Nor have the recent crop of Islamic jihadists spent much time studying Islam. Two recently captured British jihadists ordered Islam for Dummies from Amazon before they set out for Syria, which tells you all you need to know about their religious knowledge.
Like the jihadists, the men in the Abraham Lincoln Brigade were almost all young and unmarried; many of them were unemployed, thanks to the Great Depression, and few could afford college.
And between two-thirds and three-quarters were members of the American Communist Party or its affiliates, which provided a training ground for young radicals. The Party dispatched lawyers to defend the Scottsboro Boys, the nine black youths falsely accused of raping two white girls. It also organized protests outside German consulates, warning about the rising threat of fascism in Europe.
The anti-fascist struggle brought thousands of American and European leftists to Spain, where they defended the elected Republican government against Gen. Francisco Franco. Their numbers included George Orwell and Ernest Hemingway, who had little doubt about who would win. “The fascists . . . may destroy cities and villages,” Hemingway wrote in 1938. “But you cannot hold any people in slavery.”
Hemingway’s 1940 novel For Whom the Bell Tolls reflected his dejection about Franco’s triumph and also his disillusion with Communists, whom he depicted as deceptive, callous, and naïve. Indeed, some of them were slavishly devoted to the Soviet Union. One former Brigade member became a Soviet espionage agent, boasting that he had provided the key intelligence for the Russian atomic bomb.
Later, during the McCarthy era, dozens of Brigade veterans were jailed, deported, or fired from government jobs because of their Communist past. But most of them were young idealists, not spies. So were the thousands of Americans who joined Canadian armed forces during the early days of World War Two. By the time of Pearl Harbor, when the United States entered the conflict, over 15,000 U.S. citizens were already fighting in Canadian uniforms.
So there’s nothing new about Americans joining other armies.
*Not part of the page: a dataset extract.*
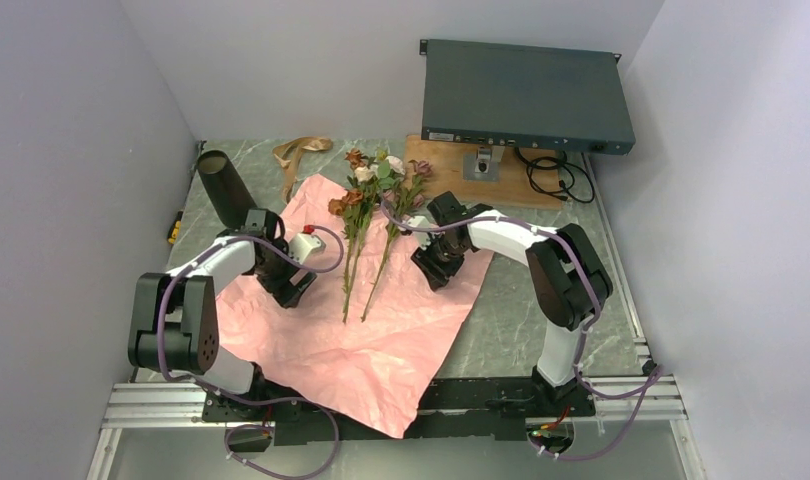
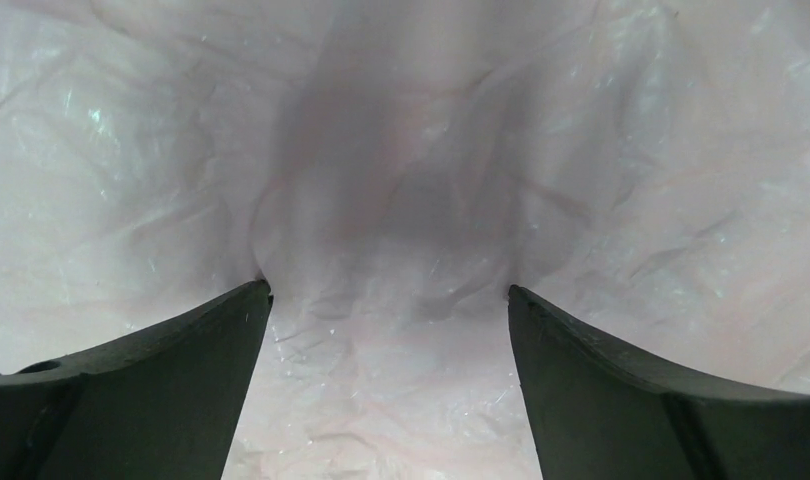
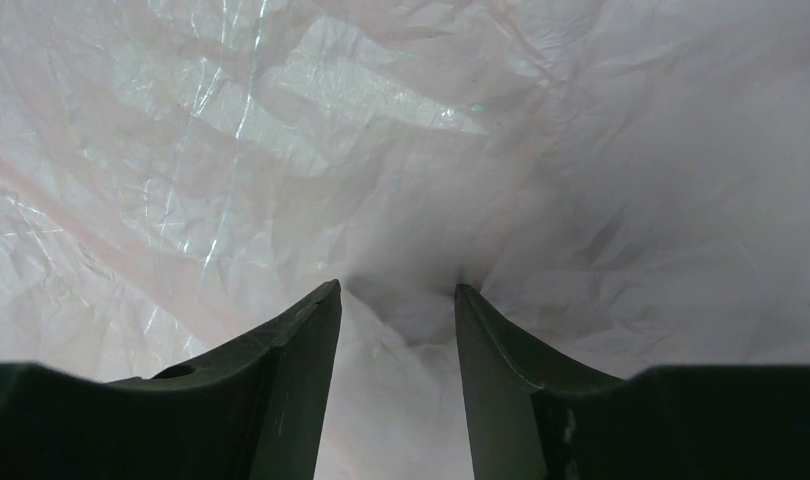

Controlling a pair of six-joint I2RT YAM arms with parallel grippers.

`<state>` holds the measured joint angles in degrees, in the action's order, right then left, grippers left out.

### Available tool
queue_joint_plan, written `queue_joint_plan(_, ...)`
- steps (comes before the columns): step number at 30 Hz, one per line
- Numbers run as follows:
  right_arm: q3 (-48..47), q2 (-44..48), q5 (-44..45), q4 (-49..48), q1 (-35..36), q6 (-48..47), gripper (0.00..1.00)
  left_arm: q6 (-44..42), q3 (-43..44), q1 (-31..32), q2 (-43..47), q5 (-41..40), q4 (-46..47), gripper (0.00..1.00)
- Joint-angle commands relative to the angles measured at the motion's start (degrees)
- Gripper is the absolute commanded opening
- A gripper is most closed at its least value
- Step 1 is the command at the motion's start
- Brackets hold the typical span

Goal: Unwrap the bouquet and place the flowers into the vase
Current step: Adjust the wrapping paper at the center of the board.

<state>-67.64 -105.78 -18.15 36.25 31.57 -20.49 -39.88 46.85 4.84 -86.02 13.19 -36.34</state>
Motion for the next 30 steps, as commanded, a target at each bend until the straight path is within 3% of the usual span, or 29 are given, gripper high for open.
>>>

Nor is it illegal, provided that they don’t take up arms against the United States. That’s why roughly 1,000 Americans serve in the Israeli Defense Force, while others have joined the the Australian and New Zealand militaries.
What is new is the raw nihilism and brutality of the current crop of jihadists. Whereas earlier generations of Americans were inspired by visions of equality and freedom, these young men seek violence and martyrdom. “Family is not gonna save me frm hell fire because muslims are getting kill[ed] and if I just sit here I will be ask[ed] in the [hereafter],” posted Abdirahmaan Muhumed, the second American killed while fighting with ISIS.
If you want a vision of hell right here on earth, think about hundreds of other clueless young Americans going overseas to follow in Muhumed’s footsteps. And think about how we can foster more understanding of world religions at home. In the end, the only real remedy for ignorant Islamic jihadism might be more knowledge of Islam itself.